I love statistics problems even though they frustrate me more often they entertain me; perhaps the elation from my rare successes overwhelms the despair from my myriad failures. In any case, the Monty Hall problem is my favourite statistical frustration!

Digression: I hope that my kids aren’t reading this blog post. They would mock me mercilessly for thinking that someone could have a favorite statistics problem.

It’s pretty simple:

  1. There are three doors on stage. A car is behind one of them and a goat is behind each of the other two doors.
  2. The contestant chooses a door; he will win whatever is behind that door (either the car, or one of the goats).
  3. After the contestant chooses a door and before it is opened, Monty will open one of the unchosen doors and show him that it was hiding a goat. Important: Monty will always open a door that has a goat behind it.

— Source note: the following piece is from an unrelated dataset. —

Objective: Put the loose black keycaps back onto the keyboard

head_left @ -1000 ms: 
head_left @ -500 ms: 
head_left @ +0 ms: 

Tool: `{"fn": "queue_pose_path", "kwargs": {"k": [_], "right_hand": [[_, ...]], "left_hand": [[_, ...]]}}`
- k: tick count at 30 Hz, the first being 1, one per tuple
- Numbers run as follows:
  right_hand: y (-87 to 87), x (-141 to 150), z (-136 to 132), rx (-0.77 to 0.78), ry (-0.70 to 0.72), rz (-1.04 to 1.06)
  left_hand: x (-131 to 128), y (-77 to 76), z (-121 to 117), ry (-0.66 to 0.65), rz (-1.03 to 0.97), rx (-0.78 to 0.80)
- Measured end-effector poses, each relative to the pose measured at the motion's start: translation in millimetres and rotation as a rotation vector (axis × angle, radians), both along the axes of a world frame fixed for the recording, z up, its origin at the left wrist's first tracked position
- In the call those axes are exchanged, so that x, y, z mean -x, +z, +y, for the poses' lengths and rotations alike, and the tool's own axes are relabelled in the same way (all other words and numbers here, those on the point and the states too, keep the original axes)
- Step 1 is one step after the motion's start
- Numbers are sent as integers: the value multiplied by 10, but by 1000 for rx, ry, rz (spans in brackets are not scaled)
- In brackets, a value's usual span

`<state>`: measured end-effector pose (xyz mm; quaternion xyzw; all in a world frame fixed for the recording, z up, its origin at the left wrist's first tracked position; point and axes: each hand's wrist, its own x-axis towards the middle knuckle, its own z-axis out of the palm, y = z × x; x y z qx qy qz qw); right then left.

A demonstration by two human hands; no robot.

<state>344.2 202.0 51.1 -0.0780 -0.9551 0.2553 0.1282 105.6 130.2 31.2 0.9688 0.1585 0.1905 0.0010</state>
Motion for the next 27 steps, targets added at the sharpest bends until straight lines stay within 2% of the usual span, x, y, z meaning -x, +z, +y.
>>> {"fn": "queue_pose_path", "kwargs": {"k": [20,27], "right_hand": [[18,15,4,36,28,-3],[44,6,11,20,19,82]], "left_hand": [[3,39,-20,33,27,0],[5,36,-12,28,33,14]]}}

He will never open the door with the car.
  4. Monty will then offer the contestant a chance to change his guess and choose the other closed door.

Should the contestant change his choice of doors?

The obvious answer is that it doesn’t matter since the probability of the car being behind any door is 1/3, so switching doors wouldn’t change his chances.

Spoiler: This is a frustrating statistics problem and so by definition the obvious answer is wrong!

The correct answer is that the contestant should change doors; his odds of winning will double! From 1/3 to 2/3!

Why? Ahhh, there’s the rub! It’s not obvious. Here’s the explanation that makes the most sense for me.

  • Assume the contestant picks door A.
    • The odds that the car is behind door A is 1/3.
    • The odds that the car is behind one of the other two doors (i.e. B or C) is 2/3.
  • When Monty shows the contestant that there is a goat behind either door B or door C, the odds that the car is behind one of the other two doors (i.e. B or C) is still 2/3. The door with the car doesn’t change just because Monty opened another door.
  • But now there is only one door left in that pair of doors that the contestant didn’t choose, so there must be a 2/3 chance that the car is behind that door!

Historical note: I watched this show as a kid and recall thinking that Monty was cheating, and would only open the door to show a goat if the contestant had already picked the door with a car. Not True! He would always open one of the doors. I belatedly apologize for thinking ill of him.

Another perspective that some people find useful is to consider a different contest. Suppose there are a million doors and only one of them hides a car. When the contestant chooses a door, there is only one chance in a million that he picked the door with the car. The odds that the car is behind one of the other doors is 999,999/1,000,000. In this contest, Monty opens 999,998 doors of the unchosen 999,999 doors, leaving one other door closed.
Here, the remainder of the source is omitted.